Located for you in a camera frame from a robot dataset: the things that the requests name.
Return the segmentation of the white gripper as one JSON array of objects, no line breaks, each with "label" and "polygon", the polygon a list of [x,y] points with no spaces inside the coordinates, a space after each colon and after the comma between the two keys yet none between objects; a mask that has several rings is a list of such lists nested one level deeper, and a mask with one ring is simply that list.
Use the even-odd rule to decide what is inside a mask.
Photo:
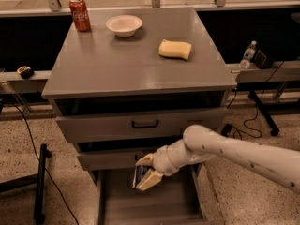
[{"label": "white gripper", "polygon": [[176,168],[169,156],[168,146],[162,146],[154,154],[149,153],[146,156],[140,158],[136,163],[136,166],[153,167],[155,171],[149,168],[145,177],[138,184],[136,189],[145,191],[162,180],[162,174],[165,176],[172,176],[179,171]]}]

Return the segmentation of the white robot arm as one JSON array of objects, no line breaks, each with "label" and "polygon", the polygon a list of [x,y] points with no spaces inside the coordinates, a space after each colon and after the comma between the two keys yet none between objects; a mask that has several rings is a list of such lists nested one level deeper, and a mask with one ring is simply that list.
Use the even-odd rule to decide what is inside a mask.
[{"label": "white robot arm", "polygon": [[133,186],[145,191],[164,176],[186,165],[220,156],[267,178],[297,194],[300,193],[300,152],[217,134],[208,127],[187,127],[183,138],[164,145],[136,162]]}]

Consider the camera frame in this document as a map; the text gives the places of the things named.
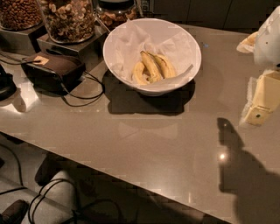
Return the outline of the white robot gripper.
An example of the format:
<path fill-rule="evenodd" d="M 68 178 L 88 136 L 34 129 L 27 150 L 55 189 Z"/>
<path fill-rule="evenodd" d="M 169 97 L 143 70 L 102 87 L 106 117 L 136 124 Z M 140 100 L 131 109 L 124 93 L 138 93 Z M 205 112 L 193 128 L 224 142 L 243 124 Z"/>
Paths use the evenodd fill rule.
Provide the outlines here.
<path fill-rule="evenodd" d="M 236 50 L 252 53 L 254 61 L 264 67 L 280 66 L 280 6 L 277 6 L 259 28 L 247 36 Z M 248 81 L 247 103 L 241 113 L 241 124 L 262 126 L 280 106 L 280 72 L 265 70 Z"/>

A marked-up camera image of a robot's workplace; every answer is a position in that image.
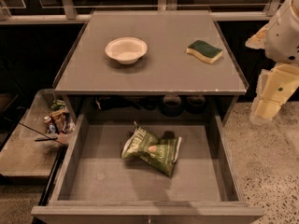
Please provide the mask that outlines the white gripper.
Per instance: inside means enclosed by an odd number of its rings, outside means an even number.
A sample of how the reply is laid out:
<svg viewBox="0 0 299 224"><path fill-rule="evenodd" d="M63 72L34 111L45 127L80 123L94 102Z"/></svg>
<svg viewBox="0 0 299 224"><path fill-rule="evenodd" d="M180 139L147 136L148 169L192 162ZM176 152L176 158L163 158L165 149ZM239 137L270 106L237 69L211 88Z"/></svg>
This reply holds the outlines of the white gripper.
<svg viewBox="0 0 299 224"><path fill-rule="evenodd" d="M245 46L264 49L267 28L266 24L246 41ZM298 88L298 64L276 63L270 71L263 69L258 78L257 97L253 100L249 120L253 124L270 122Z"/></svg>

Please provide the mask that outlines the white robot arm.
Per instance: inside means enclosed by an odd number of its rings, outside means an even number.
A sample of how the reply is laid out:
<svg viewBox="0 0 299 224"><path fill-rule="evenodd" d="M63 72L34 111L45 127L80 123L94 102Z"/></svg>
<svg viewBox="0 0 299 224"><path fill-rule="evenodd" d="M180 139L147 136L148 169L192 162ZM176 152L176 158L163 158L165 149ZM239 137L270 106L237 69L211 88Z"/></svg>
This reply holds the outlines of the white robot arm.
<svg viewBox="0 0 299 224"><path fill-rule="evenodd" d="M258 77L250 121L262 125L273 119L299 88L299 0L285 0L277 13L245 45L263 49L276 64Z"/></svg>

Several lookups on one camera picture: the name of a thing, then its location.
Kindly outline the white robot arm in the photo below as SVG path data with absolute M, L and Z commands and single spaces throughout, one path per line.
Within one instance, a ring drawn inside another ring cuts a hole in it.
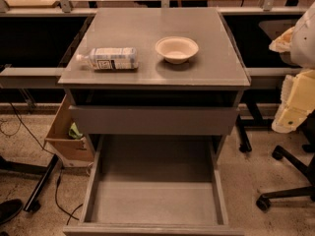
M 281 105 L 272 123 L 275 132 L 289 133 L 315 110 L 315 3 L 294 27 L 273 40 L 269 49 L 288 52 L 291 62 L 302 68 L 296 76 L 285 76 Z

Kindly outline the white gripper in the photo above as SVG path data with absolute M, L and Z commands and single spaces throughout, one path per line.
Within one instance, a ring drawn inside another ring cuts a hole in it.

☆ ☆ ☆ ☆

- _Problem to work on_: Only the lines from the one containing "Kindly outline the white gripper" through the final line of the records above should be printed, exactly as they stand.

- _The answer_:
Kindly outline the white gripper in the photo above as SVG path data with absolute M, L and Z commands and single spaces throughout, one path per line.
Within one instance, a ring drawn inside another ring cuts a hole in it.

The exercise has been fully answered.